🤖 AI Summary
This work addresses the limitation of current large language models (LLMs) in software engineering question answering, which predominantly operate within single-file contexts and struggle with cross-file, system-level program understanding tasks. To bridge this gap, we introduce and release StackRepoQA, the first repository-level QA benchmark comprising 1,318 developer questions from 134 open-source Java projects. Through systematic evaluation of prominent LLMs under various settings—including direct prompting, agent frameworks, and retrieval-augmented generation (RAG)—augmented with file retrieval and structural dependency graphs, we find that model accuracy remains generally low. Performance gains largely stem from memorization and reproduction of Stack Overflow answers rather than genuine reasoning capabilities.
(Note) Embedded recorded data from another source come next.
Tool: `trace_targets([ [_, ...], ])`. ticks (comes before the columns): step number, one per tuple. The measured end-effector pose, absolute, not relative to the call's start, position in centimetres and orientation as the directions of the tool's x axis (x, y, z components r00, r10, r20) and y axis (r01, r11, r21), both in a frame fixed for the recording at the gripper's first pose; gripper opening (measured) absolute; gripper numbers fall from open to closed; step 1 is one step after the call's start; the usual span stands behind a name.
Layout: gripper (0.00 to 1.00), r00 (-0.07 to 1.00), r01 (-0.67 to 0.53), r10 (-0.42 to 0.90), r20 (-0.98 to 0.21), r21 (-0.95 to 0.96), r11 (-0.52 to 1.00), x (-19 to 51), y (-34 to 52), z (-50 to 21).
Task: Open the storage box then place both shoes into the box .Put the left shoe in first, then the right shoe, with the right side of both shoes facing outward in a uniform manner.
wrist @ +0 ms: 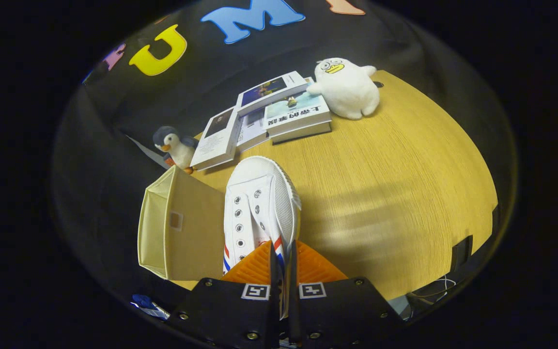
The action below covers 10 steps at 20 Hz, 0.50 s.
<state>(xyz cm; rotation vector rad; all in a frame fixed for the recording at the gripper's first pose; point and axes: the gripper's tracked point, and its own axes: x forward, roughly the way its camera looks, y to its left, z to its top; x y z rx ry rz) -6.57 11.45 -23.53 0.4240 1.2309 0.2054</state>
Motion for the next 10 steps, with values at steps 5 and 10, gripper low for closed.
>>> trace_targets([
  [5,0.08,0.342,0.030,0.398,-0.851,0.433,0.901,-5.2,15.8,-21.3],
  [10,0.08,0.354,-0.016,0.426,-0.833,0.450,0.893,-3.8,20.4,-19.3],
])
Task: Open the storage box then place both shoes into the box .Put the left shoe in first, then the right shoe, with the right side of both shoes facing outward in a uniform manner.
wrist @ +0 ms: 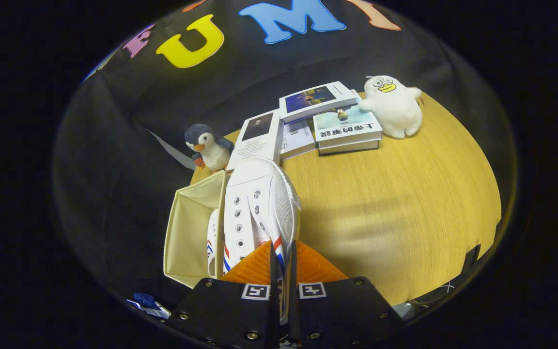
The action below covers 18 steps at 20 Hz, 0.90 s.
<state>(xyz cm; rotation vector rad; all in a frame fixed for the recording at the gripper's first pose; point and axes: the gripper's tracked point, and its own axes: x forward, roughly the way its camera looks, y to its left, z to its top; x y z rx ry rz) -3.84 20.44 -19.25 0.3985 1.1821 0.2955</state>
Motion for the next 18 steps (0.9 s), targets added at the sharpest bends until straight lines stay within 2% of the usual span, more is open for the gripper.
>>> trace_targets([
  [9,0.07,0.339,-0.086,0.466,-0.817,0.466,0.880,-2.9,29.0,-18.3],
  [18,0.08,0.302,-0.113,0.446,-0.842,0.433,0.894,-3.2,32.9,-19.9],
])
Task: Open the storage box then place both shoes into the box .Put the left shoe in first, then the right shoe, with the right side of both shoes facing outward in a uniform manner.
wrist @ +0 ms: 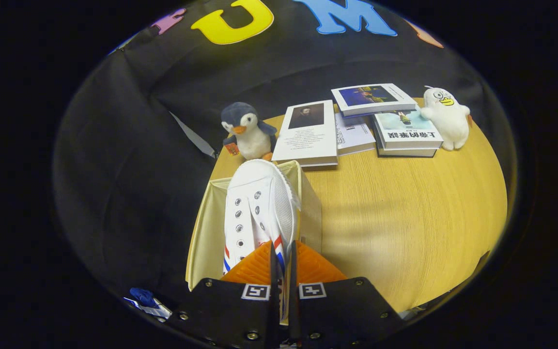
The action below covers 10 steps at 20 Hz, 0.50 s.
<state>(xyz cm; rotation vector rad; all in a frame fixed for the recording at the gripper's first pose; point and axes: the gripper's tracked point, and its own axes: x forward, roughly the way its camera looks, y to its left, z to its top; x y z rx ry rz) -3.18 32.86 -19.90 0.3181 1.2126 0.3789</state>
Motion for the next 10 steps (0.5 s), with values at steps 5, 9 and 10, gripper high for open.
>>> trace_targets([
  [5,0.50,0.378,-0.147,0.433,-0.818,0.409,0.901,-2.2,33.1,-19.7],
  [9,0.98,0.462,-0.183,0.418,-0.783,0.376,0.908,-1.3,31.1,-18.2],
  [10,0.98,0.478,-0.184,0.420,-0.771,0.379,0.907,-1.2,30.6,-17.7],
])
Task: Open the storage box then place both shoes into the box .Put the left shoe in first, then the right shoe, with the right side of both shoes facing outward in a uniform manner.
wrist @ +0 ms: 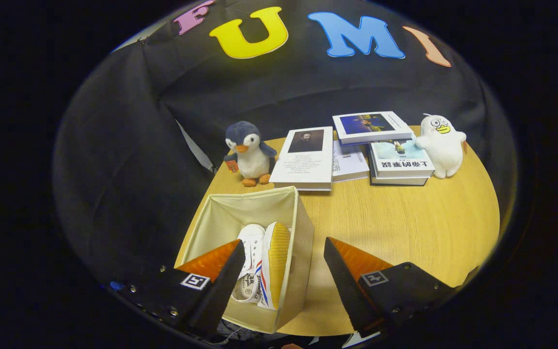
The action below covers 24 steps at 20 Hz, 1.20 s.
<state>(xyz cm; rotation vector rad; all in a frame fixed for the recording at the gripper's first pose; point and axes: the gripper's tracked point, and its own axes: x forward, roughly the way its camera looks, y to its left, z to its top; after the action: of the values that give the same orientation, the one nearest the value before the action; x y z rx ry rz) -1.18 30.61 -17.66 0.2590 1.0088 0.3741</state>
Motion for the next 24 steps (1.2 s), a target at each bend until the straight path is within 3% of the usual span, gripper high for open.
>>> trace_targets([
  [6,0.97,0.582,-0.195,0.404,-0.706,0.361,0.912,-1.1,24.8,-13.6],
  [17,0.97,0.802,-0.182,0.258,-0.539,0.190,0.965,-1.2,10.0,-4.9],
  [24,0.97,0.913,-0.069,0.100,-0.395,0.092,0.993,-3.0,0.2,-2.2],
])
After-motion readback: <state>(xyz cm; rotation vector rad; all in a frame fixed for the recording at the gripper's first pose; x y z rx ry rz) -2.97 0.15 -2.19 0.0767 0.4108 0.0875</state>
This study highlights the shortcomings of existing models in repository-scale comprehension and motivates further research into disentangling memorization from true reasoning in code-related tasks.
📝 Abstract
Large Language Models (LLMs) have shown impressive capabilities across software engineering tasks, including question answering (QA). However, most studies and benchmarks focus on isolated functions or single-file snippets, overlooking the challenges of real-world program comprehension, which often spans multiple files and system-level dependencies. In this work, we introduce StackRepoQA, the first multi-project, repository-level question answering dataset constructed from 1,318 real developer questions and accepted answers across 134 open-source Java projects. Using this dataset, we systematically evaluate two widely used LLMs (Claude 3.5 Sonnet and GPT-4o) under both direct prompting and agentic configurations. We compare baseline performance with retrieval-augmented generation methods that leverage file-level retrieval and graph-based representations of structural dependencies. Our results show that LLMs achieve moderate accuracy at baseline, with performance improving when structural signals are incorporated. Nonetheless, overall accuracy remains limited for repository-scale comprehension. The analysis reveals that high scores often result from verbatim reproduction of Stack Overflow answers rather than genuine reasoning. To our knowledge, this is the first empirical study to provide such evidence in repository-level QA. We release StackRepoQA to encourage further research into benchmarks, evaluation protocols, and augmentation strategies that disentangle memorization from reasoning, advancing LLMs as reliable tool for repository-scale program comprehension.